Work instruction. What lines of the data below hold the string "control"? Copy each one out.

Provided information.

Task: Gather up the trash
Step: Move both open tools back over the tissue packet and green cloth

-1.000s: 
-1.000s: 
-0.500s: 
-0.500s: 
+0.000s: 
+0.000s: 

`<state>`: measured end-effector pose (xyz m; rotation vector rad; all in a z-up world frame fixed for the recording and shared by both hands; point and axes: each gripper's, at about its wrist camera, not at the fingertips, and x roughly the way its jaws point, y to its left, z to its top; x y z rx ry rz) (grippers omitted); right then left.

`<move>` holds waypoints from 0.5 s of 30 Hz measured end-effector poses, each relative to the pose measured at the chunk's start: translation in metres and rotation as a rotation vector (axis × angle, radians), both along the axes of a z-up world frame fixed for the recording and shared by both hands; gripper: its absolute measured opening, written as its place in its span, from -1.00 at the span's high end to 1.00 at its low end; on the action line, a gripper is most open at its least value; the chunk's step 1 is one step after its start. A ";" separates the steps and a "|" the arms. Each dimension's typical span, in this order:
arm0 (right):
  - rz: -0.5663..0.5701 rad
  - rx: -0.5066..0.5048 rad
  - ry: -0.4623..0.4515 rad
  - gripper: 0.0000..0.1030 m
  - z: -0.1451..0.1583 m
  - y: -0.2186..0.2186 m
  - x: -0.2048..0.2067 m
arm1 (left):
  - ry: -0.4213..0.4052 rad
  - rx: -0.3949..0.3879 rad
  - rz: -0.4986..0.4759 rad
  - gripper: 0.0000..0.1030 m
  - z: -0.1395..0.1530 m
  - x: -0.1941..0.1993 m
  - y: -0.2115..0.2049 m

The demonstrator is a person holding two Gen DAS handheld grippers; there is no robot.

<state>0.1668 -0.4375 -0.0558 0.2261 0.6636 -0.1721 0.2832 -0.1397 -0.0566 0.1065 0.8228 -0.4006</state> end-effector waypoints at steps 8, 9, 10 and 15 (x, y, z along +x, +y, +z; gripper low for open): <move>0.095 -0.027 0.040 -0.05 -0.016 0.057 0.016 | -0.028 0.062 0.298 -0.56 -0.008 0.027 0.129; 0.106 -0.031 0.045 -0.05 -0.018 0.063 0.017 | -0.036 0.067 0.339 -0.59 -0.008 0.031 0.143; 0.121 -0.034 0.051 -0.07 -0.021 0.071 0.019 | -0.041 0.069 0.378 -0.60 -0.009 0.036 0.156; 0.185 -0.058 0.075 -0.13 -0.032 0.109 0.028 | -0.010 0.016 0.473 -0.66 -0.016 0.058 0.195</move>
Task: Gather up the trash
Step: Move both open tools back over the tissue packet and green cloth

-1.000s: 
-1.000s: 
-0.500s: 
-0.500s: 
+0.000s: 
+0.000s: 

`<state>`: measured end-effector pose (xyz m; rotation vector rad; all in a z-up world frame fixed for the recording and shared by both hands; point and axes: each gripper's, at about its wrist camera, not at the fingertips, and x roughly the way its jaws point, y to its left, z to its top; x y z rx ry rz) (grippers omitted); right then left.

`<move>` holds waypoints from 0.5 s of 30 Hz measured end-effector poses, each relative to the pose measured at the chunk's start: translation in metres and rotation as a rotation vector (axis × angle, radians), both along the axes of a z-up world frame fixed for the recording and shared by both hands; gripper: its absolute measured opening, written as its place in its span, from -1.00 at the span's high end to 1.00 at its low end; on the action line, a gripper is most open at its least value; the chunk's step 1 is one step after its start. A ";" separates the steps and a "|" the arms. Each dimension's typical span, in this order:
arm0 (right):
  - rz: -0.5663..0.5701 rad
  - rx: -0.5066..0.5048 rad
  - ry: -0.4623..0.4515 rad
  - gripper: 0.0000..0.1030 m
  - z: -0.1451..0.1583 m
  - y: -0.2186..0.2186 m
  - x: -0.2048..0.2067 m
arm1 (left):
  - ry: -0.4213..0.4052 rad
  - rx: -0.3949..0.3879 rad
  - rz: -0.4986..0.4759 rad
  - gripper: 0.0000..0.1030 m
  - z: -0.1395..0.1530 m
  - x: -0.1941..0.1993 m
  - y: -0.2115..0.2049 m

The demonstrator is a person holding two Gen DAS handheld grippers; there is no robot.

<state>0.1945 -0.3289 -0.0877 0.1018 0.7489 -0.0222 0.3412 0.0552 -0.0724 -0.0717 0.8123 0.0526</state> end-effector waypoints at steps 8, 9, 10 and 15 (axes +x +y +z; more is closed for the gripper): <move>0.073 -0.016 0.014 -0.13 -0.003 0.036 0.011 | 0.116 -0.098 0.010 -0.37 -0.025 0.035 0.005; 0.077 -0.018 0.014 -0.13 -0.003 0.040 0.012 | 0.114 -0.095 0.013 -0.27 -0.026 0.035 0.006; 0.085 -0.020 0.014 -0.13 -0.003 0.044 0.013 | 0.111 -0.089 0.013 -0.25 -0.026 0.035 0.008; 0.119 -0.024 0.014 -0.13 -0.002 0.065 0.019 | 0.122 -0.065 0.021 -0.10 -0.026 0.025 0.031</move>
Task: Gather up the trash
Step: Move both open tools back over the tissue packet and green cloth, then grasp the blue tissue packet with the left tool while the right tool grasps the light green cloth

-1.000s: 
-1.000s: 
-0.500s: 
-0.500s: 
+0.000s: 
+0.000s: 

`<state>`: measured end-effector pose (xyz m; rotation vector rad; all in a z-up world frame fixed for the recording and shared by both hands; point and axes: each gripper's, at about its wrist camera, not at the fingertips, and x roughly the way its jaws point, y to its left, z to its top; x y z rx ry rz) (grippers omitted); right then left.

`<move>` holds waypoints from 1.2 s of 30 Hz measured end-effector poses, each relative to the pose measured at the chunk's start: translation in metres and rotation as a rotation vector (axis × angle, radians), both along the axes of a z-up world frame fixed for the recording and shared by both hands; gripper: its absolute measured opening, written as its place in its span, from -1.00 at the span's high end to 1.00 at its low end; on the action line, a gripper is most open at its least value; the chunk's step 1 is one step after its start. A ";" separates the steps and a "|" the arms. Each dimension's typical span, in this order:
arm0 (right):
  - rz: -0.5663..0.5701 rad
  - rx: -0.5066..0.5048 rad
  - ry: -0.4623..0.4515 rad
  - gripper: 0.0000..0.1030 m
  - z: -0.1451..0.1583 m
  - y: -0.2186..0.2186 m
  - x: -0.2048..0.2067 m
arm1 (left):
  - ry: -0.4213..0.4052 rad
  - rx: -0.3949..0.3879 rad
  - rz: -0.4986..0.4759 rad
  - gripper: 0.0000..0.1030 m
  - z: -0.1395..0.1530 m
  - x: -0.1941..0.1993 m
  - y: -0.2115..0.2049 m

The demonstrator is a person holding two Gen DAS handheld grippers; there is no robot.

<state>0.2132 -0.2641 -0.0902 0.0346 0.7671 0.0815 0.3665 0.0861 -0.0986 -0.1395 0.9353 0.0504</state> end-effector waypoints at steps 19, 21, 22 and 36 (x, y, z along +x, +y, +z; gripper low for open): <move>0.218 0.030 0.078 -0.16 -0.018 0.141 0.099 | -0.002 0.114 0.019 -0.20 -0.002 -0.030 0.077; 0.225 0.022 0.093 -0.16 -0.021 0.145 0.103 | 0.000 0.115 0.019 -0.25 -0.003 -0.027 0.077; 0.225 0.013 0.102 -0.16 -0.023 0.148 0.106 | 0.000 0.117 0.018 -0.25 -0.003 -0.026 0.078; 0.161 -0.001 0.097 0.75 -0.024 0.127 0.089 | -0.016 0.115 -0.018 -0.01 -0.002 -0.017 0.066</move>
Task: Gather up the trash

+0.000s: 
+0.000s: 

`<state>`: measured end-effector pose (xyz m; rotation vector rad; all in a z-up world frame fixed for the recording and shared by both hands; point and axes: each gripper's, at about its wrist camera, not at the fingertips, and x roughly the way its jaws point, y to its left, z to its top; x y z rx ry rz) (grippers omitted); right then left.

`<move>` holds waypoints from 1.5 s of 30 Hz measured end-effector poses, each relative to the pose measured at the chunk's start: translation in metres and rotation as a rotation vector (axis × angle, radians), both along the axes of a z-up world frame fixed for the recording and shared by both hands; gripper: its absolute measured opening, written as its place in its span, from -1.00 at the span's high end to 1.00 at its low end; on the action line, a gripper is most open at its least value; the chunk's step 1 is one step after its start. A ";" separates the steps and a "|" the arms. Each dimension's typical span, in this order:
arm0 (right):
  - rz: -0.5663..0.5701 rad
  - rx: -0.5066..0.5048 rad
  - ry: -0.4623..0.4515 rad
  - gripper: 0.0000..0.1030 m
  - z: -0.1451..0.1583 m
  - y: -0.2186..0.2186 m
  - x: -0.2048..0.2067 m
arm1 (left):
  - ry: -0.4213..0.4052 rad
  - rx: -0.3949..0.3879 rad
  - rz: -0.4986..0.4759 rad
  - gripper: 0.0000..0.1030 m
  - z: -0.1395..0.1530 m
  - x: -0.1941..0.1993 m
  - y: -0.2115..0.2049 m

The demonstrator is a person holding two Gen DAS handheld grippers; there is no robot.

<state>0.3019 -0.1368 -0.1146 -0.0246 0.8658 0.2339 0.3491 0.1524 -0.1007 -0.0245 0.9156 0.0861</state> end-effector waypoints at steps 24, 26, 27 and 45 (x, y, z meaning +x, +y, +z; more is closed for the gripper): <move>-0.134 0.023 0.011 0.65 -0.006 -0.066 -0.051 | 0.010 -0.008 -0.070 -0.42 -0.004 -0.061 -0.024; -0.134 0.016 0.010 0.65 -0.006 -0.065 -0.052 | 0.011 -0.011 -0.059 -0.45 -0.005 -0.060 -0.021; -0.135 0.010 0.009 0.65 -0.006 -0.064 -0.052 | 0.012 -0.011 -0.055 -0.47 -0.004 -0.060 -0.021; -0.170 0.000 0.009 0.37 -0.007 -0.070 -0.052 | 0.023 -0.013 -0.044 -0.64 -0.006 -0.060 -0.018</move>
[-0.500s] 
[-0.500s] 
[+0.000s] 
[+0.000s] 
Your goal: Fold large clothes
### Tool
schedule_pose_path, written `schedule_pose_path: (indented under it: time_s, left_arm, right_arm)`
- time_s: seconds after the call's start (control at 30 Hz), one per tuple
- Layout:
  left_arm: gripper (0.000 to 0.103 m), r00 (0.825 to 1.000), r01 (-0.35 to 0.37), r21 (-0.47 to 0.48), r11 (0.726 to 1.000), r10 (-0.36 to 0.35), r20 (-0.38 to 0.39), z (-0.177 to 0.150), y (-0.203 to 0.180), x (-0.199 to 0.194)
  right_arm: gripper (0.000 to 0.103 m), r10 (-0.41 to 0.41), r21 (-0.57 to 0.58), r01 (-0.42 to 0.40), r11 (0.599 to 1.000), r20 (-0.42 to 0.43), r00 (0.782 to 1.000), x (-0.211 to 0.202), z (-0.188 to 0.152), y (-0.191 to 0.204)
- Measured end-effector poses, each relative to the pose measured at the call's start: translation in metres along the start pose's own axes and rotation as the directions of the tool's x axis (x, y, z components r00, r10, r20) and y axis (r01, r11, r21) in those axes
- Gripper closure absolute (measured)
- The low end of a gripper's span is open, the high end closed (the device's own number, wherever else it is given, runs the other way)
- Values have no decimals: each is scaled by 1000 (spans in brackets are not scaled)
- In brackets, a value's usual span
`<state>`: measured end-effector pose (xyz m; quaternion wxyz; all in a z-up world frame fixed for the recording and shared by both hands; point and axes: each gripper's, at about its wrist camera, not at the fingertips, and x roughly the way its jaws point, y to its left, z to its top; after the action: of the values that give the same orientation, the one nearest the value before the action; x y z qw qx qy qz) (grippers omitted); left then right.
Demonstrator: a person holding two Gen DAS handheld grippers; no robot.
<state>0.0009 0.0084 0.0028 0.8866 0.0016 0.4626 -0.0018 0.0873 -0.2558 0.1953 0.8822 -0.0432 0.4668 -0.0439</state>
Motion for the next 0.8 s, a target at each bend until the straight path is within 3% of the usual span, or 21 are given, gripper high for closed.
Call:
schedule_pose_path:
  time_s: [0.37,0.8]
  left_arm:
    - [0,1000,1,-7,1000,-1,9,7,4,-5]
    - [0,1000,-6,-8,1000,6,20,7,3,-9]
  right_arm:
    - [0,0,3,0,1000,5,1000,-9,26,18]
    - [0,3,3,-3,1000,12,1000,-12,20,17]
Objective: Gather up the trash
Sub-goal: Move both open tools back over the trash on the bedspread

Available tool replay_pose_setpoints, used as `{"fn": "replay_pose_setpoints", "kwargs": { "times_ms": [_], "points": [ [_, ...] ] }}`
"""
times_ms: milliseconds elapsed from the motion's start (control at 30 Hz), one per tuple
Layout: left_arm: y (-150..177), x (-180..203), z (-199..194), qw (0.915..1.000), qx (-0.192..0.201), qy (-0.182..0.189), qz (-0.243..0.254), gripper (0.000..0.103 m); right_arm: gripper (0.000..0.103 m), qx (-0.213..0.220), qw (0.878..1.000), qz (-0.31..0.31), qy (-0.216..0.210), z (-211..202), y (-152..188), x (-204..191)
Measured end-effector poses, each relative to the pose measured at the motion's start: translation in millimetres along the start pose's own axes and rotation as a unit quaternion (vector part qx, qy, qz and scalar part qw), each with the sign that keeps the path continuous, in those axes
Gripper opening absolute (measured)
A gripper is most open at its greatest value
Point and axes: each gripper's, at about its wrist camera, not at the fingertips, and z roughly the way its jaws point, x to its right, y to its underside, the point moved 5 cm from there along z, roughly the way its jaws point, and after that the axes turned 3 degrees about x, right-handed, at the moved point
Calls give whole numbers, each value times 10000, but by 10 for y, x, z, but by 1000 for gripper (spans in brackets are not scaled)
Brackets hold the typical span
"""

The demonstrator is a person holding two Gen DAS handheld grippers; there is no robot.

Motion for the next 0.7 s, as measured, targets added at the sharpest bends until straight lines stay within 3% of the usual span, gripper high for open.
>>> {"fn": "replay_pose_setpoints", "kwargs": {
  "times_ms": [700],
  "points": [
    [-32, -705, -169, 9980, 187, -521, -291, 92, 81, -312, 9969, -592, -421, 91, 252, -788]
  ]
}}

Exercise response.
- time_s: seconds after the call's start (control at 30 Hz), one per tuple
times_ms: milliseconds elapsed from the motion's start (control at 30 Hz), one per tuple

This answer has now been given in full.